╭──

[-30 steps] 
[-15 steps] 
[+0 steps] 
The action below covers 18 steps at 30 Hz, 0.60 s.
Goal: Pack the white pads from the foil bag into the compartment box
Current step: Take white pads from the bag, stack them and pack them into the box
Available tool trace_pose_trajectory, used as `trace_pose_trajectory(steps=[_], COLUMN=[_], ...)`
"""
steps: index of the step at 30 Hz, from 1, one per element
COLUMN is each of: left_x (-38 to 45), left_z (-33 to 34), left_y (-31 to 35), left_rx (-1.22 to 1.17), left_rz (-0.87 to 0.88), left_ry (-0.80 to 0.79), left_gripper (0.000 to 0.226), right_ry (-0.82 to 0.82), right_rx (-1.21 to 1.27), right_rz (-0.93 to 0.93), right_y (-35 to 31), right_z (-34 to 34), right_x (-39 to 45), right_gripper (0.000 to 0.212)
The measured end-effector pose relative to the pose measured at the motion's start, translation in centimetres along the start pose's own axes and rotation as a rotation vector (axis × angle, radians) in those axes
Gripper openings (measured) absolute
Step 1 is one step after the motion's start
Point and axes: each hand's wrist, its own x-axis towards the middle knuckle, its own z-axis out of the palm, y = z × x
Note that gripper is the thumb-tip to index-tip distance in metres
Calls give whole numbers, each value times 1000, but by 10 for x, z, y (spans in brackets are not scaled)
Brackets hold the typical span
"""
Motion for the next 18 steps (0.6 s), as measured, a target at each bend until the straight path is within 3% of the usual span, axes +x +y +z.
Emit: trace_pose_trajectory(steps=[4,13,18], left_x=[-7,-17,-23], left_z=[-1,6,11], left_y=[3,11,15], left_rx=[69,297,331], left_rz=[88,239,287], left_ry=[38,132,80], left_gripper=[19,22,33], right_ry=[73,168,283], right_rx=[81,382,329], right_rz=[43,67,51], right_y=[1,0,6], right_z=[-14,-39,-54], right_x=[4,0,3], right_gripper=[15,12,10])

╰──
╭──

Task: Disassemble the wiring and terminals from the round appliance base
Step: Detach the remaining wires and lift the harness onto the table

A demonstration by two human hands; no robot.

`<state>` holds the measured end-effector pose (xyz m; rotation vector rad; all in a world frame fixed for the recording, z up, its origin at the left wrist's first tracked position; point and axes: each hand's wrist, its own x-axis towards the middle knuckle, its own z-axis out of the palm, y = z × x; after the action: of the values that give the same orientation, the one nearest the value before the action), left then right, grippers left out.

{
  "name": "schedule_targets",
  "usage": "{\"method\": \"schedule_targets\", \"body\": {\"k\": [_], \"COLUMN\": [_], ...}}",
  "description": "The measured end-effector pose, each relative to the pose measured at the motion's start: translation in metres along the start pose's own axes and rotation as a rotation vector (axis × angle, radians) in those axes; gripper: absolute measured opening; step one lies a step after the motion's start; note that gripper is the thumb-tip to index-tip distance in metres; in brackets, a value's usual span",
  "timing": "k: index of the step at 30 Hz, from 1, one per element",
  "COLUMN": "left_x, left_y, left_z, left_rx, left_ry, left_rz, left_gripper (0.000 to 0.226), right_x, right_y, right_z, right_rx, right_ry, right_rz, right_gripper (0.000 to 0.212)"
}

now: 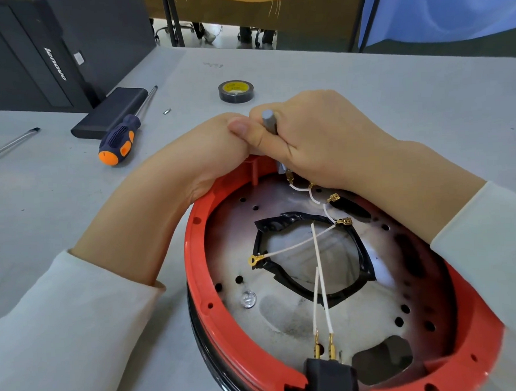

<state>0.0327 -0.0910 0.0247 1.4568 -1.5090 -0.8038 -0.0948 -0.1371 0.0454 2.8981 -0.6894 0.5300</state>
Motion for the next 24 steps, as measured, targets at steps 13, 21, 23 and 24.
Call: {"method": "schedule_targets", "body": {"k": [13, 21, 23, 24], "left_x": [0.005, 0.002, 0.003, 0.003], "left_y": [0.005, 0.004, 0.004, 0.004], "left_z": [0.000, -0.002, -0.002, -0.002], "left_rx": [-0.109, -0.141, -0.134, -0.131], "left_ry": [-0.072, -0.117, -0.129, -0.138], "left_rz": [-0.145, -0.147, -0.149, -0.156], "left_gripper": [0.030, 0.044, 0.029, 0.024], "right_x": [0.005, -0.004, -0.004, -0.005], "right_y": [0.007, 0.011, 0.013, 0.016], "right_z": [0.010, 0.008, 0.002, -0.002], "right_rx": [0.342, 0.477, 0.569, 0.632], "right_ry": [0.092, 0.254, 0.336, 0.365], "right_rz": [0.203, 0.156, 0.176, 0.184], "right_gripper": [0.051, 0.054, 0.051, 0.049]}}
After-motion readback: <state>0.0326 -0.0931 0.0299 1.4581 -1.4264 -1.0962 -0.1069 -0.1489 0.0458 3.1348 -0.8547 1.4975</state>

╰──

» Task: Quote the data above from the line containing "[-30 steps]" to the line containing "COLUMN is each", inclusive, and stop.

» Answer area:
[-30 steps] 
[-15 steps] 
[+0 steps] 
The action below covers 18 steps at 30 Hz, 0.60 s.
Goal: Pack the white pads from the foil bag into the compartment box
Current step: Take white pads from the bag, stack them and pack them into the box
Available tool trace_pose_trajectory, used as `trace_pose_trajectory(steps=[_], COLUMN=[_], ...)`
"""
steps: index of the step at 30 Hz, from 1, one per element
COLUMN is each of: left_x (-38 to 45), left_z (-33 to 34), left_y (-31 to 35), left_rx (-1.22 to 1.17), left_rz (-0.87 to 0.88), left_ry (-0.80 to 0.79), left_gripper (0.000 to 0.226), right_ry (-0.82 to 0.82), right_rx (-1.21 to 1.27), right_rz (-0.93 to 0.93), right_y (-35 to 31), right_z (-34 to 34), right_x (-39 to 45), right_gripper (0.000 to 0.212)

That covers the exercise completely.